# [What the task requires]
Show the lines below where "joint" occurs.
*** Opening of Collected material ***
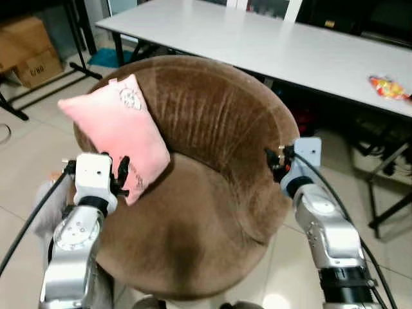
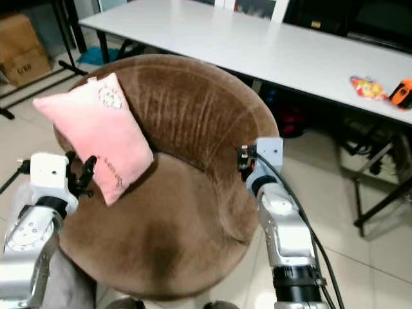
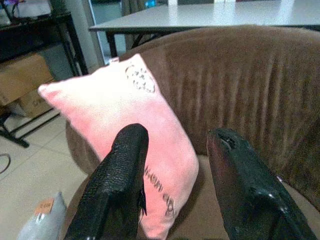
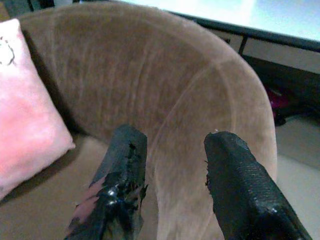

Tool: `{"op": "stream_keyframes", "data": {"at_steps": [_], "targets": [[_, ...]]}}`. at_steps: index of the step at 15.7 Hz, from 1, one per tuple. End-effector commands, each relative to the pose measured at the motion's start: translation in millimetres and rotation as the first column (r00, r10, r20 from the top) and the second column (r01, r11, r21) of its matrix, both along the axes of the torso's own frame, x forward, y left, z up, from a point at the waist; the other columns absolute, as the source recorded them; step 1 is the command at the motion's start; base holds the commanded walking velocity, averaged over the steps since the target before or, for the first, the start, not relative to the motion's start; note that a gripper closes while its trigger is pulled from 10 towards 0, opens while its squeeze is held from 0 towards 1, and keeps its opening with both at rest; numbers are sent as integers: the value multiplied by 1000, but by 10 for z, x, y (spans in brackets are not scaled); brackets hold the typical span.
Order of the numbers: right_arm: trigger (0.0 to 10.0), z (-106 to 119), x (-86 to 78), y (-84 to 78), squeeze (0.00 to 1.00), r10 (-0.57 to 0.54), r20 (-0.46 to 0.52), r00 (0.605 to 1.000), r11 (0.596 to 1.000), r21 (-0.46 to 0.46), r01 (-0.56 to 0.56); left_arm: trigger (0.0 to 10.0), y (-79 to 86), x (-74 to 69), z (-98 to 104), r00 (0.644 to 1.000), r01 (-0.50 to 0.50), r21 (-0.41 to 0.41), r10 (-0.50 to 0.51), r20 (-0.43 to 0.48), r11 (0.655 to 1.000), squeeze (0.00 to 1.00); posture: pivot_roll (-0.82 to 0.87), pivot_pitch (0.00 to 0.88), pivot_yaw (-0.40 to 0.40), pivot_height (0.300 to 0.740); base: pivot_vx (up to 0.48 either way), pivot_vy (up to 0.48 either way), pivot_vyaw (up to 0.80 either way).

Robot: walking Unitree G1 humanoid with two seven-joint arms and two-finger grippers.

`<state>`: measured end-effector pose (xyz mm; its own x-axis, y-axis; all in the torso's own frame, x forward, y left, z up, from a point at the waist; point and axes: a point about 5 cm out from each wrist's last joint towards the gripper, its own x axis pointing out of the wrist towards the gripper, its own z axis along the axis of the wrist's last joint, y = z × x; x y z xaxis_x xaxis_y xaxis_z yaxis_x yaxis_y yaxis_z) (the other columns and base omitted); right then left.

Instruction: Move the pillow to the sofa from floor

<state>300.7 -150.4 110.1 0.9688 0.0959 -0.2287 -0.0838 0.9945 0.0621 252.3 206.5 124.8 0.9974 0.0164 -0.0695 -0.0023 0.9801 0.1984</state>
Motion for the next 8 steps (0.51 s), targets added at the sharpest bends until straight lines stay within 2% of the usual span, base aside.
{"op": "stream_keyframes", "data": {"at_steps": [1,4,6,8], "targets": [[10000,-17,18,10,0,7,0,1000,1000,8,-7,10000,-52,-9,21,1000,4,18,-4,-5,1000,0,-60,0,-89,740,-244,0,0],[10000,-65,16,-15,0,-35,-8,999,999,14,35,10000,-54,12,44,1000,15,15,-14,-17,1000,0,-92,0,-42,740,-242,0,0],[10000,-149,-46,-68,0,-72,-32,997,997,19,72,10000,-57,9,2,999,14,12,-14,-37,1000,0,-103,0,-25,740,-242,0,0],[10000,-204,-100,-61,0,-74,-45,996,997,15,74,10000,-52,-43,-13,999,0,-5,0,-37,1000,0,-106,0,-16,740,0,0,0]]}}
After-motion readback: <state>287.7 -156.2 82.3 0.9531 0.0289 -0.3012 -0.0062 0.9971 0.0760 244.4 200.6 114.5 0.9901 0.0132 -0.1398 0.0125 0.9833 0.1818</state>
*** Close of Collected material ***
# [Answer section]
Robot: walking Unitree G1 humanoid with two seven-joint arms and two-finger grippers.
`<state>`: measured end-effector pose (xyz mm; its own x-axis, y-axis; all in the torso's own frame, x forward, y left, z up, from a point at the waist; point and axes: a point about 5 cm out from each wrist's last joint towards the gripper, its own x axis pointing out of the wrist towards the gripper, its own z axis along the axis of the wrist's last joint, y = z × x; x y z xaxis_x xaxis_y xaxis_z yaxis_x yaxis_y yaxis_z) (the other columns and base omitted); right then left.

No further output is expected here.